Changes to both versions of Quick View Plus 12 include:
- Support for Windows 8 (64- and 32-bit), Microsoft Outlook 2013, Microsoft Internet Explorer 10, Adobe Acrobat XI
- Enhanced Persistence of Zoom Option
- 21 new file format support for total of over 300 (Adobe Acrobat X (PDF 1.7), Apple iWork 09 Keynote/Numbers/Pages, AutoCAD 2010 and 2012, Corel Presentations X5, Corel QuattroPro X5, Corel WordPerfect X5, Hangul 2010, Illustrator CS5 and CS6, Lotus SmartSuite 9.8 1-2-3+, Lotus SmartSuite 9.8 WordPro+, Lotus SmartSuite Freelance+, Microsoft Access 95-2000, Microsoft Excel 2013, Microsoft Office 2003 XML (text only), Microsoft OneNote 2007-2010 (text only), Microsoft PowerPoint 2013, Microsoft Word 2013, Photoshop CS5 and CS6, SVG (XML display only. Content will be rendered as an XML file, not a multimedia file.))
- Enhanced file format support:
- Microsoft Outlook 2010: Now includes support for high encryption versions of .PST files.
- RTF messages: Embedded HTML in RTF messages now renders more closely to the original file.
- MSG and EML with digital signature: Digitally signed MSG and EML files are viewed in the same manner as unsigned MSG and EML files. Unencrypted, uncompressed opaque and clear signatures are supported. Self-signing is not supported.

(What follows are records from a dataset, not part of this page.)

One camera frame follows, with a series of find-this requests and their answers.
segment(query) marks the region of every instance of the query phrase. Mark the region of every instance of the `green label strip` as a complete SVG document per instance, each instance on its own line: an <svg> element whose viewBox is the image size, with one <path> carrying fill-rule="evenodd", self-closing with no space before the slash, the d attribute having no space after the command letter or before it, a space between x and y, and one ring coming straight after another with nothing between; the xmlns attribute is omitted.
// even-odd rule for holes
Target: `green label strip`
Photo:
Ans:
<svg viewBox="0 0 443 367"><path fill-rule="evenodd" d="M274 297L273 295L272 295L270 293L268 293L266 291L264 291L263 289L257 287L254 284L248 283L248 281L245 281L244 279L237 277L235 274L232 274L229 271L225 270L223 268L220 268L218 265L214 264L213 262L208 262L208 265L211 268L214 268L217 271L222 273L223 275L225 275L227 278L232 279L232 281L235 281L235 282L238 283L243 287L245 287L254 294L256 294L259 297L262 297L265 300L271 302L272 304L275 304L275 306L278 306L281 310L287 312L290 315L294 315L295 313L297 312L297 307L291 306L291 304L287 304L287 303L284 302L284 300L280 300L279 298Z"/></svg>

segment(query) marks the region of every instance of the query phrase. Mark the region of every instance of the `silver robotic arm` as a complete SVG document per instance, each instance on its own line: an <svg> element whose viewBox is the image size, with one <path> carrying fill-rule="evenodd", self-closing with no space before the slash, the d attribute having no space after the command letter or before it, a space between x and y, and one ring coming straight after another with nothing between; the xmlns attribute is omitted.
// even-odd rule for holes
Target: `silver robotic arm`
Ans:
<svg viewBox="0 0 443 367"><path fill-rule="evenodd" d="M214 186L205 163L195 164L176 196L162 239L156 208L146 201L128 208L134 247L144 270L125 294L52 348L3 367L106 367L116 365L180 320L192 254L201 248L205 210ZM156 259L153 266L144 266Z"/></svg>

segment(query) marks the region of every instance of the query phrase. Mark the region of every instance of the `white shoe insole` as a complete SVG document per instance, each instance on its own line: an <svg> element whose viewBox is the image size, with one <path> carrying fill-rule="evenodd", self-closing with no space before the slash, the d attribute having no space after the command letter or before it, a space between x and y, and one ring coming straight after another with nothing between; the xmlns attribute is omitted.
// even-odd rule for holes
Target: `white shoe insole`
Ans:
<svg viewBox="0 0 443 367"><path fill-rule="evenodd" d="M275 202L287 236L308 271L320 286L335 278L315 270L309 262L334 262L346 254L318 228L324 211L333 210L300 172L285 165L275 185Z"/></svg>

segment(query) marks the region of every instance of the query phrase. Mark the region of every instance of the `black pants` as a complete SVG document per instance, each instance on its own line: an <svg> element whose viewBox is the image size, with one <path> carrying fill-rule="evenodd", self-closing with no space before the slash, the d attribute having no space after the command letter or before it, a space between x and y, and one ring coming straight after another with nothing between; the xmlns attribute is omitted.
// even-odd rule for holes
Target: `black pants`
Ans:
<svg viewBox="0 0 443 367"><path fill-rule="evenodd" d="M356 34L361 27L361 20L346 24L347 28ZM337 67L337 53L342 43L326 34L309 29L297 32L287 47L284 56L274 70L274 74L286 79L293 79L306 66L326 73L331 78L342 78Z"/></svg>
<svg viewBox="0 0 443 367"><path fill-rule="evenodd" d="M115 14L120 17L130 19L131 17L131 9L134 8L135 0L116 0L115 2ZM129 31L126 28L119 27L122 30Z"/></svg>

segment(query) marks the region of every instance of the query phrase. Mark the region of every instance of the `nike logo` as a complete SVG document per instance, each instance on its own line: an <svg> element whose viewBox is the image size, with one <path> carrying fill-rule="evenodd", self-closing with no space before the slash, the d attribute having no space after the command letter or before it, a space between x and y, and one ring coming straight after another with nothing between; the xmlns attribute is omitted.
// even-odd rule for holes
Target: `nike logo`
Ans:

- Microsoft Project: Notes fields viewable within Microsoft Project
- PDF: Enhanced font display for PDF documents
- Product integrations: Adobe Acrobat Reader 5-XI, Corel WordPerfect Suite 9 and 10, Google Chrome, Lotus cc:Mail 8.5, Lotus Notes 6.5.x and 7.0, Microsoft Internet Explorer 5.5-10, Microsoft Outlook 2000/2002/2003/2007/2010/2013, Microsoft Outlook Express 5.0/5.5/6.0, Mozilla Firefox Browser 3.5-22, Windows Explorer
Changes to Professional Edition include:
- View hidden text in Microsoft Word documents
- View hidden text in PowerPoint presentations. Display comments in PowerPoint on a per slide basis in a separate pane to the right of the main view window.
- Replace Generated Fields in Microsoft Word
- Ability to bulk configure options during deployment
- Configure MIME types. A network administrator can configure additional MIME types to be handled by the browser integrations in Quick View Plus or remove the ones that are configured by default via a deployment script.
Professional Edition adds following to Standard Edition:
- Use in conjunction with 3rd party applications
- Microsoft Project Gantt chart support
- Running Quick View Plus from a command line
- Viewing file metadata
- Using Auto Search
- Viewing tracked changes and hidden text in Microsoft Word documents
- Viewing speakers notes and Comments in Microsoft PowerPoint presentations
- Viewing cells in spreadsheets

====2017====
On July 18, 2017, Quick View Plus 2017 was released.

=== Quick View Plus Web ===
On Sept. 1, 2015, the web-based edition exploiting HTML5 of Quick View Plus - Quick View Plus Web was introduced at the International Legal Technology Association (ILTA) Conference. It integrates easily with eDiscovery and review platforms.